A escalada da pandemia de coronavírus tem produzido efeitos também na vida política brasileira. Um dos aspectos é a abertura do debate sobre as eleições. É possível pensar em adiamento do pleito marcado para outubro? Políticos e especialistas ainda consideram prematuro falar do assunto, mas a possibilidade reabriu o debate maior sobre uma possível unificação das eleições no País, alvo de diversas propostas no Congresso Nacional.

Uma pesquisa nos sites das duas casas legislativas mostra que, na Câmara Federal são, pelo menos, cinco PECs e, no Senado Federal, duas. Todas propondo unificar as eleições, que atualmente ocorrem a cada dois anos.

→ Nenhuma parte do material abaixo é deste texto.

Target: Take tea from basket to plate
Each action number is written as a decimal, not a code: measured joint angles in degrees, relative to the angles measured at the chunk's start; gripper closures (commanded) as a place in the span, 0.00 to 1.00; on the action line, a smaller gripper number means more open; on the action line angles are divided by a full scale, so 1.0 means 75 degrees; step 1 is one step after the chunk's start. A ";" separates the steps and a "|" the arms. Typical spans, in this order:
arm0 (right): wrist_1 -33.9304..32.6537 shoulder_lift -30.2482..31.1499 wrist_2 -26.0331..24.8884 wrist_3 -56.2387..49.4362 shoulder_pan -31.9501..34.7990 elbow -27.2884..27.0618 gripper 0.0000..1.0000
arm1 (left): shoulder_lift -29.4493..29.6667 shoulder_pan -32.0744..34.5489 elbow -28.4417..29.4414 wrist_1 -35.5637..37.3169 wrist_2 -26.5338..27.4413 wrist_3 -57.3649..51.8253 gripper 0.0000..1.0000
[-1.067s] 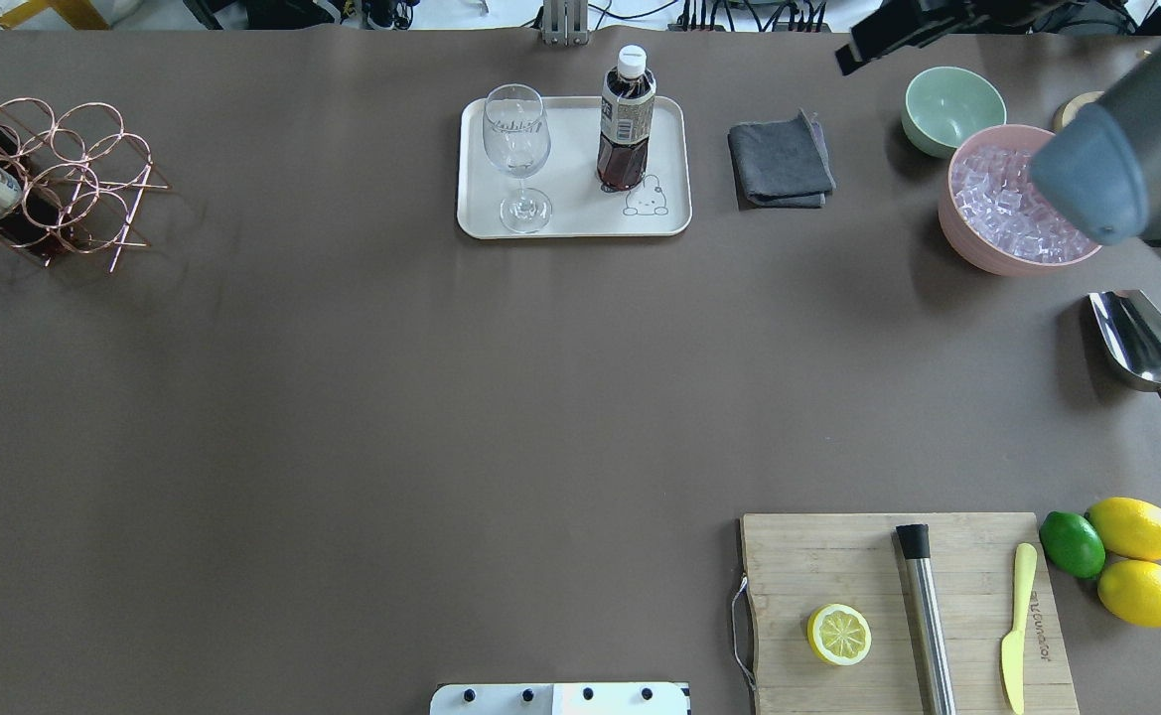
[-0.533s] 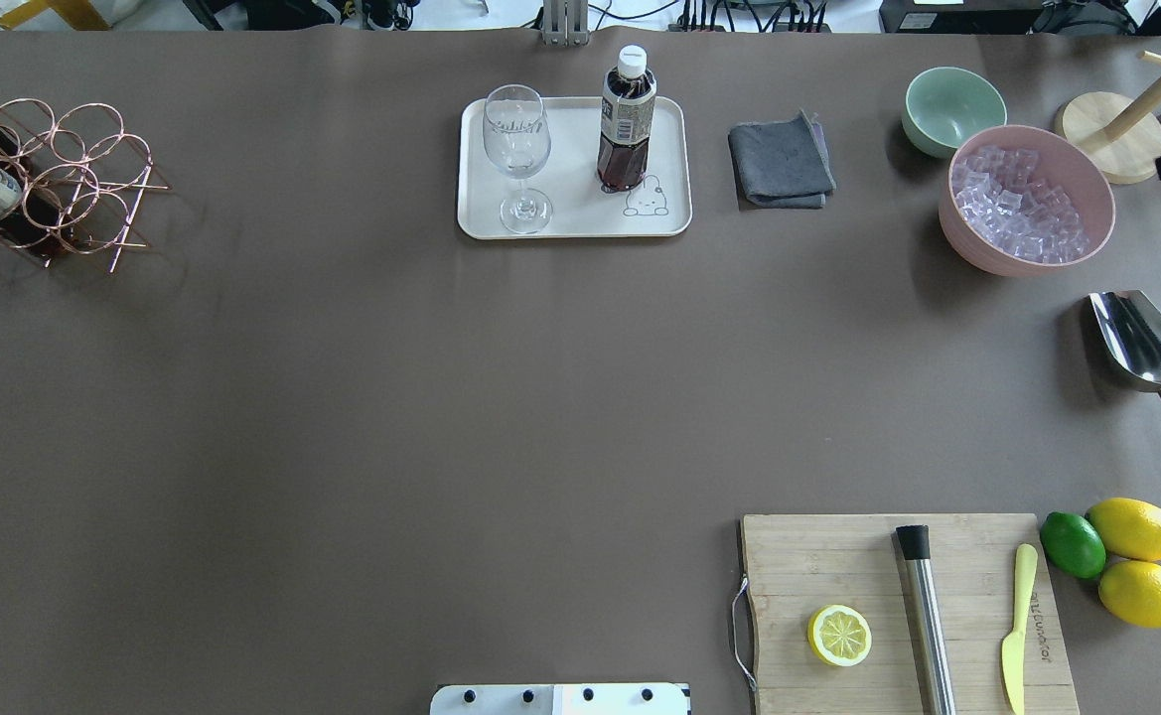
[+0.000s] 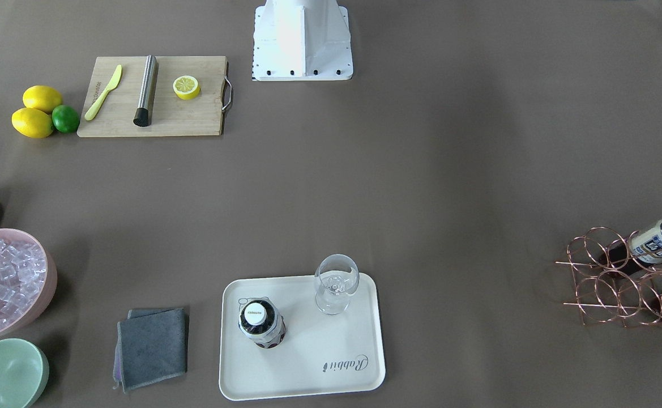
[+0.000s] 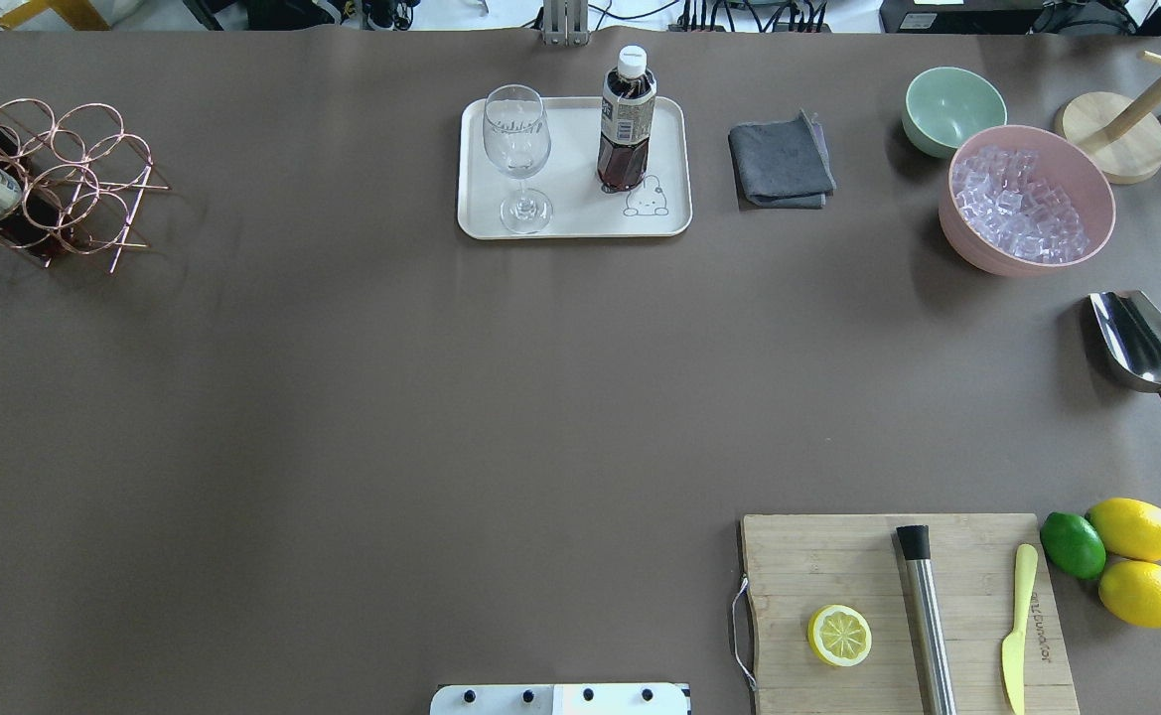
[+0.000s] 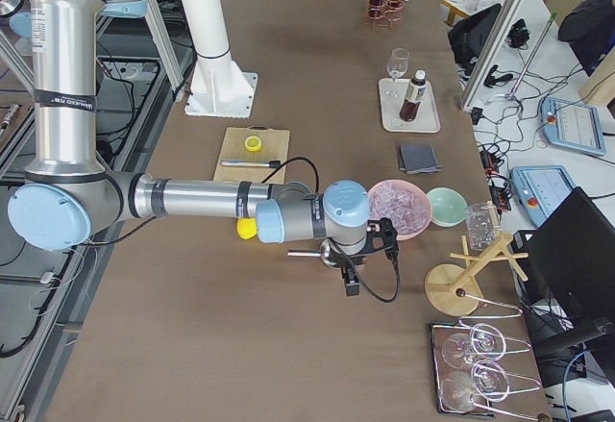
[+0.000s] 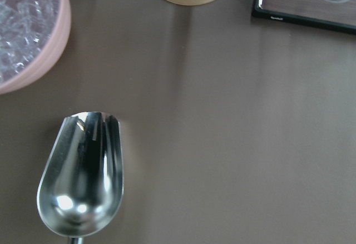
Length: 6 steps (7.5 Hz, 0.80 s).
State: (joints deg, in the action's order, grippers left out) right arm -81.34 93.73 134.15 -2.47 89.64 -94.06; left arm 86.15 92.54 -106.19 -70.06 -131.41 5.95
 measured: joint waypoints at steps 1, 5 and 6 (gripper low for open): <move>-0.0004 0.0118 -0.0268 -0.0097 0.0064 0.0138 0.00 | -0.0008 0.0034 0.0235 -0.0163 0.0003 -0.0887 0.01; -0.0010 0.0193 -0.0218 -0.0072 0.0095 0.0616 0.00 | 0.0065 0.0052 0.0954 -0.0558 -0.0434 -0.1523 0.01; -0.0014 0.0194 -0.0213 -0.0070 0.0095 0.0680 0.00 | 0.0067 0.0049 0.1118 -0.0850 -0.0448 -0.1513 0.01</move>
State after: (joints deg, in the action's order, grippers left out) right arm -81.44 95.18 132.55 -3.00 90.35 -88.96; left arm 86.65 92.91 -97.80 -76.43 -134.77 -5.40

Especialistas em Direito Eleitoral reforçam o discurso de que é “prematuro” debater o adiamento das eleições, e afirmam que a própria Justiça Eleitoral assegurou manter o calendário do pleito. Na semana passada, após questionamentos de parlamentares, a presidente do Tribunal Superior Eleitoral (TSE), ministra Rosa Weber, descartou modificações nos prazos do calendário eleitoral, que são definidos por lei. O ministro Luis Roberto Barroso, que será o presidente da Corte no momento das eleições, também se posicionou contrário ao debate. Qualquer modificação neste sentido, segundo defendeu, seria de iniciativa do Congresso Nacional, por meio de Proposta de Emenda Constitucional. Questionado sobre o assunto, o presidente da Câmara dos Deputados, Rodrigo Maia, considerou como “completamente equivocada” a discussão sobre o tema, destaca reportagem do Diário do Nordeste.

Integrante da Academia Brasileira de Direito Eleitoral e Político, a advogada especialista em Direito Eleitoral, Isabel Mota, reforça que são necessárias informações mais “concretas” sobre a pandemia antes de qualquer posicionamento relativo a uma mudança tão drástica como essa. “Todas as questões precisam ser analisadas de forma madura”, disse. Se a pandemia seguir gerando impactos na rotina da população no período que se aproximar das eleições, Isabel afirma que será justificável discutir mudanças no calendário, “fazendo isso pela via correta, que é o Congresso Nacional”.